Fournir à la police un vêtement non lavé et porté


Cela peut permettre d’aider les chiens policiers à retrouver la piste de la personne malade. Pensez toutefois à remplacer le vêtement chaque mois pour conserver une odeur assez forte.

 

Garder à portée de main une liste de lieux dangereux


Cette liste vous servira à explorer en priorité ces endroits. Il peut s’agir de carrefours encombrés, de ponts, de criques, ou de zones de terrain escarpées.

Fournir une liste des lieux où la personne aime se rendre.

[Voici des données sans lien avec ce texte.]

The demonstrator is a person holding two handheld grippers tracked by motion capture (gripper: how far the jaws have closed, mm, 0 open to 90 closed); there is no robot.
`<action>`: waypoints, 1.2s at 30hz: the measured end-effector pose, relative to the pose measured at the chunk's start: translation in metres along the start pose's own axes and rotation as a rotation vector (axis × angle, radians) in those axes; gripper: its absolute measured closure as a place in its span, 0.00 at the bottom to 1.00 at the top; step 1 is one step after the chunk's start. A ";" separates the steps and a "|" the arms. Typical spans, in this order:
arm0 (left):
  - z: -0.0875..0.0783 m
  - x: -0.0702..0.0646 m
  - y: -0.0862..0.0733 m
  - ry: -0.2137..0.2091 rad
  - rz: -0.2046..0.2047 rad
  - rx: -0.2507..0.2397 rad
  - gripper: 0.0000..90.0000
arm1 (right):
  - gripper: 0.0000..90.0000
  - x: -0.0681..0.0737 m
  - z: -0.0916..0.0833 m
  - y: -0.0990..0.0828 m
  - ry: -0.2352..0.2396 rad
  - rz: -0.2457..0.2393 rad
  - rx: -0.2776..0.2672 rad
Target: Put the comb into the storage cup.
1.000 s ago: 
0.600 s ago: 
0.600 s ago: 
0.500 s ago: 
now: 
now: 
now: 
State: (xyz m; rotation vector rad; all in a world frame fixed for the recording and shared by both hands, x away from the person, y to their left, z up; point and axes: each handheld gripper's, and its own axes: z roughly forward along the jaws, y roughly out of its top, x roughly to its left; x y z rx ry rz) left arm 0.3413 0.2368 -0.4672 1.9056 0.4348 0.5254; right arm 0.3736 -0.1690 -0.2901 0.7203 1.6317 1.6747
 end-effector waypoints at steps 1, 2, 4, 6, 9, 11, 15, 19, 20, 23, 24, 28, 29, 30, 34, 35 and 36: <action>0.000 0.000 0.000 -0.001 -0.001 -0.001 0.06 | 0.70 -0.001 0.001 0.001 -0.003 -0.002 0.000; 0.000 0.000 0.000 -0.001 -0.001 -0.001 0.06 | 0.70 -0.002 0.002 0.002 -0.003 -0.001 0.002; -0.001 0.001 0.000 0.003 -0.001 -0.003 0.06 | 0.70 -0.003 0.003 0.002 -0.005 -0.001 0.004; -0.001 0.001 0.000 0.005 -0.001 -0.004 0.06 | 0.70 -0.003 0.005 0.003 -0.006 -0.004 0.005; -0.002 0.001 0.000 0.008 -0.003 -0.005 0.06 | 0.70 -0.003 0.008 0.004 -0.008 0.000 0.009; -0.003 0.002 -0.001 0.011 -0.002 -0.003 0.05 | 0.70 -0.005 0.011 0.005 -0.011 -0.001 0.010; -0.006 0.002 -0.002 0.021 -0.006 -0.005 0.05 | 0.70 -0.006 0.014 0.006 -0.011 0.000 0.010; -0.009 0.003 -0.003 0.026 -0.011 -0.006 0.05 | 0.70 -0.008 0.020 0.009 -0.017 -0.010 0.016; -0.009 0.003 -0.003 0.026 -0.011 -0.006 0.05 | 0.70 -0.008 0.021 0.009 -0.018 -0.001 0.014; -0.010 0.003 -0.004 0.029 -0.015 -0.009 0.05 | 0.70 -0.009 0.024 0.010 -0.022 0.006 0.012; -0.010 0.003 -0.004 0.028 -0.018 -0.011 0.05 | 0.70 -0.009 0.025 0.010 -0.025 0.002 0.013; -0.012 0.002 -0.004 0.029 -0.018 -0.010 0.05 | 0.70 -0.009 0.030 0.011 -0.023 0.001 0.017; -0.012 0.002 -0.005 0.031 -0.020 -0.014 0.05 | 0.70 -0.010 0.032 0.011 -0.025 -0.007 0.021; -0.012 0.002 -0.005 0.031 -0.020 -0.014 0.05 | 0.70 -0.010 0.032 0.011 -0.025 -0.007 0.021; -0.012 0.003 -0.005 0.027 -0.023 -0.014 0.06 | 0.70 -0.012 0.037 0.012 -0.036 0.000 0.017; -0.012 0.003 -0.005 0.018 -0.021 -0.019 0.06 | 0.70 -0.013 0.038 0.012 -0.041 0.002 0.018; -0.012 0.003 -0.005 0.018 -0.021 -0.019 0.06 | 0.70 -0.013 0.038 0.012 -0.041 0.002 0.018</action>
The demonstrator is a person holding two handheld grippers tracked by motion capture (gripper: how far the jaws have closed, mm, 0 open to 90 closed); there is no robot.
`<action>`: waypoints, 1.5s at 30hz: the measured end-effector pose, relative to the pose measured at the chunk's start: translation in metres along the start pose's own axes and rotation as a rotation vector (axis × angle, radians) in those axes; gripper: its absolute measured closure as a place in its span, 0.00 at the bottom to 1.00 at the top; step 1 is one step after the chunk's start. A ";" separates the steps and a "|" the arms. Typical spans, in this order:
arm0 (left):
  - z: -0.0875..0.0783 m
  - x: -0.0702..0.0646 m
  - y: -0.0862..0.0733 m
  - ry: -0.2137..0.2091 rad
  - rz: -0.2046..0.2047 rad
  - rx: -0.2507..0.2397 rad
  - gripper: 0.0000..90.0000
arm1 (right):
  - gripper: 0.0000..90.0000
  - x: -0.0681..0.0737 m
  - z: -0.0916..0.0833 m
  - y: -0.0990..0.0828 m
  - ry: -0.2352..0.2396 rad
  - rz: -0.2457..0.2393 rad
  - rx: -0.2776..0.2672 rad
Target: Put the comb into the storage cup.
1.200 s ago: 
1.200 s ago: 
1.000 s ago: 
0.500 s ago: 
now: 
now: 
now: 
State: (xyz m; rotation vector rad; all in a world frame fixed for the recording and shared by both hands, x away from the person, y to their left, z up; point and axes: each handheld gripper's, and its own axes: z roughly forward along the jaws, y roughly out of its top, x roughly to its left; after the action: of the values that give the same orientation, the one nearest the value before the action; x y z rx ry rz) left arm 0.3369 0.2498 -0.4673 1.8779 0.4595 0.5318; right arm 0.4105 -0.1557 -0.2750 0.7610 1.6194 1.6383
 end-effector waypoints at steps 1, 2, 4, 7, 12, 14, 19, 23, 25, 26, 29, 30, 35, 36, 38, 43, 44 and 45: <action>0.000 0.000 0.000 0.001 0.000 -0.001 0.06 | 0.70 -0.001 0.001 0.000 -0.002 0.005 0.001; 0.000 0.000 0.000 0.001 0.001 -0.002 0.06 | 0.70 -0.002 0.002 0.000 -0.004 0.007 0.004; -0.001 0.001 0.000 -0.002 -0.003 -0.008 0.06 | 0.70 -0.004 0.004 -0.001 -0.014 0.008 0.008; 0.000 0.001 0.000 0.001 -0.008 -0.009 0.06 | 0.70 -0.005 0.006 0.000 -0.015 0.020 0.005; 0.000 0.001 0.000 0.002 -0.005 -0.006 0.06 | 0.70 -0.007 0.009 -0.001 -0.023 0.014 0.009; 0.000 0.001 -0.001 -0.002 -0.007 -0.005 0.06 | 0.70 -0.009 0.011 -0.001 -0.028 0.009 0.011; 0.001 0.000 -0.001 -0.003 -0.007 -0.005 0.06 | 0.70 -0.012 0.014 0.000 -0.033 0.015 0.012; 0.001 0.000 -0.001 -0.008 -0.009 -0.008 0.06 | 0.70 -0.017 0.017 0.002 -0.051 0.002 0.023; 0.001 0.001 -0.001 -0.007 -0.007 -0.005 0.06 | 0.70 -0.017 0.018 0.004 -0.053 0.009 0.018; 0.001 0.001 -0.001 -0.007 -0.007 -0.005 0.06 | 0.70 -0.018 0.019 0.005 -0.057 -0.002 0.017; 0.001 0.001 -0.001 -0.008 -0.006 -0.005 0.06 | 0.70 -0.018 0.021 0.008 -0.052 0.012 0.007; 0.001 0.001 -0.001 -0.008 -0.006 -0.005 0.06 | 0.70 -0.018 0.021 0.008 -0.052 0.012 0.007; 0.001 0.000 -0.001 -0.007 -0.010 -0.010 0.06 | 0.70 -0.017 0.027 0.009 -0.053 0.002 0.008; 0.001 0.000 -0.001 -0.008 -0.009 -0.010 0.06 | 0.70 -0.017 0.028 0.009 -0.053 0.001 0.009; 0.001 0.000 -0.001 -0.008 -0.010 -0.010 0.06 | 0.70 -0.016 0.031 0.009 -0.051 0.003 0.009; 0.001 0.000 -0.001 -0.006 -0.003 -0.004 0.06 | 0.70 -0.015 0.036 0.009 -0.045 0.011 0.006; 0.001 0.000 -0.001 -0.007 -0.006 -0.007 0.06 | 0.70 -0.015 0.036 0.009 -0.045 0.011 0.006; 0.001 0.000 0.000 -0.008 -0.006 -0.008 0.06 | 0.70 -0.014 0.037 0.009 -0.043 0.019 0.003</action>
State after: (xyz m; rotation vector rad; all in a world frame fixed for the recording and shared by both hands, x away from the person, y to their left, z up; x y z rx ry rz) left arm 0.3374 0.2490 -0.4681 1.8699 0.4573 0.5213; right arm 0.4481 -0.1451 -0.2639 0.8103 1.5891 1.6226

Ces informations pourront aider à la localisation de la personne :
Ses anciennes adresses postales, car les personnes atteintes de la maladie d’Alzheimer qui fuguent ont souvent tendance à retourner aux endroits où elles ont déjà habité ;
Son ancienne profession et le lieu d’exercice ;
Les habitudes de vie antérieures (club, marché, cimetière, lieu de culte…) ;


Avertir le plus de personnes possible de l’état de santé de votre proche


Rappelez-vous que plus nombreux seront les gens informés de l’état de votre proche et de sa tendance à déambuler, plus vous recevrez d’aide pour l’empêcher de se perdre.